> [TASK ITEM] Every record must be transcribed in its entirety, apart from the images, which are to be omitted.

*** DATA FOR REVIEW ***

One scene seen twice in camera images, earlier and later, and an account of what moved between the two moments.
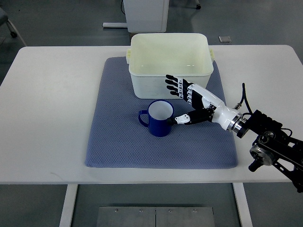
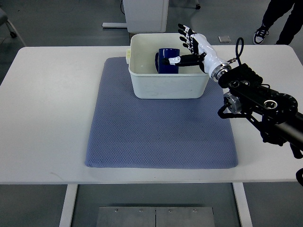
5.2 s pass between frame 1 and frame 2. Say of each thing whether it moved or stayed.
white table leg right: stayed
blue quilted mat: stayed
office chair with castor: stayed
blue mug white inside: moved
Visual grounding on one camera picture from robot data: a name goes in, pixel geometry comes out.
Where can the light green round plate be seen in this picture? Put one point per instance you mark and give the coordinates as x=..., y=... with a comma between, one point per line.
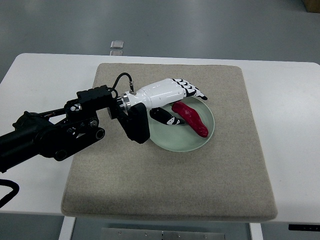
x=182, y=138

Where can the black table control panel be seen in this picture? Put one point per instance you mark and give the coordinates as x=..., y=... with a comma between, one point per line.
x=304, y=227

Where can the clear floor marker upper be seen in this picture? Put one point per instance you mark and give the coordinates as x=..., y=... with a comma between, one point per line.
x=117, y=44

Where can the red chili pepper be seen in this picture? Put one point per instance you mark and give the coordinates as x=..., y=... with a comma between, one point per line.
x=192, y=117

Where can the cardboard box corner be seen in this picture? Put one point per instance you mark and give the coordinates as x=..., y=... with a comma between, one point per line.
x=312, y=6

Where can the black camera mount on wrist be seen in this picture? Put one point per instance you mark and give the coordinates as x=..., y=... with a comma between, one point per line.
x=135, y=123

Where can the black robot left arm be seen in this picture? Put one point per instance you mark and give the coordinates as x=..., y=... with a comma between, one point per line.
x=58, y=133

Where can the metal bracket under table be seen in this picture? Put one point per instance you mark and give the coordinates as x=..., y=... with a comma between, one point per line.
x=148, y=234

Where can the beige felt mat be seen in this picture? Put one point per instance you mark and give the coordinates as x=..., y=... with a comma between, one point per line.
x=224, y=180

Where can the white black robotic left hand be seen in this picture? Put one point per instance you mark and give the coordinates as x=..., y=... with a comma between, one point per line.
x=161, y=93

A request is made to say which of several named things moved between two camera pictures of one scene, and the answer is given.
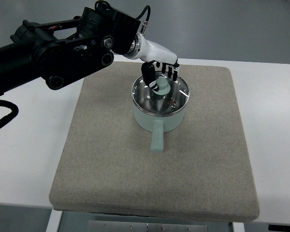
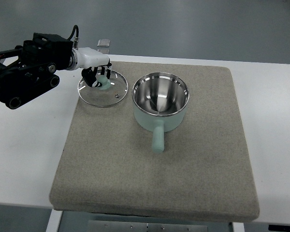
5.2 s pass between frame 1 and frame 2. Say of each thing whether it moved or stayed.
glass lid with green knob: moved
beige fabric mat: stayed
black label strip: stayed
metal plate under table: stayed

*** End of DATA FOR REVIEW ***

> [TASK ANSWER]
One scene seen twice in camera images, earlier and later, and an account of what moved between the two moments.
5.2 s pass between frame 1 and frame 2. Say of each thing whether it moved or stayed.
white table leg right: stayed
blue quilted mat: stayed
office chair with castor: stayed
blue mug white inside: moved
Visual grounding on one camera picture from robot data: a name goes in, pixel geometry comes out.
Where can the light green round plate be seen in this picture? Put one point per instance you mark and give the coordinates as x=..., y=... with a comma between, one point per line.
x=182, y=138

Where can the black table control panel be seen in this picture? Put one point per instance you mark and give the coordinates as x=..., y=... with a comma between, one point per line.
x=304, y=227

Where can the clear floor marker upper be seen in this picture? Put one point per instance you mark and give the coordinates as x=..., y=... with a comma between, one point per line.
x=117, y=44

Where can the red chili pepper be seen in this picture? Put one point per instance you mark and give the coordinates as x=..., y=... with a comma between, one point per line.
x=192, y=117

Where can the cardboard box corner be seen in this picture? Put one point per instance you mark and give the coordinates as x=..., y=... with a comma between, one point per line.
x=312, y=6

Where can the black camera mount on wrist be seen in this picture? Put one point per instance you mark and give the coordinates as x=..., y=... with a comma between, one point per line.
x=135, y=123

Where can the black robot left arm be seen in this picture? Put one point per instance you mark and give the coordinates as x=..., y=... with a comma between, one point per line.
x=58, y=133

Where can the metal bracket under table be seen in this picture? Put one point per instance you mark and give the coordinates as x=..., y=... with a comma between, one point per line.
x=148, y=234

Where can the beige felt mat be seen in this picture? Put one point per instance you mark and give the coordinates as x=..., y=... with a comma between, one point per line.
x=224, y=180

Where can the white black robotic left hand be seen in this picture? Put one point per instance you mark and give the coordinates as x=..., y=... with a comma between, one point per line.
x=161, y=93

A request is made to say which of several named things moved between two camera pictures of one scene, and the answer is given.
5.2 s pass between frame 1 and frame 2. Say of each thing whether it moved or stayed.
glass lid with green knob: moved
beige fabric mat: stayed
black label strip: stayed
metal plate under table: stayed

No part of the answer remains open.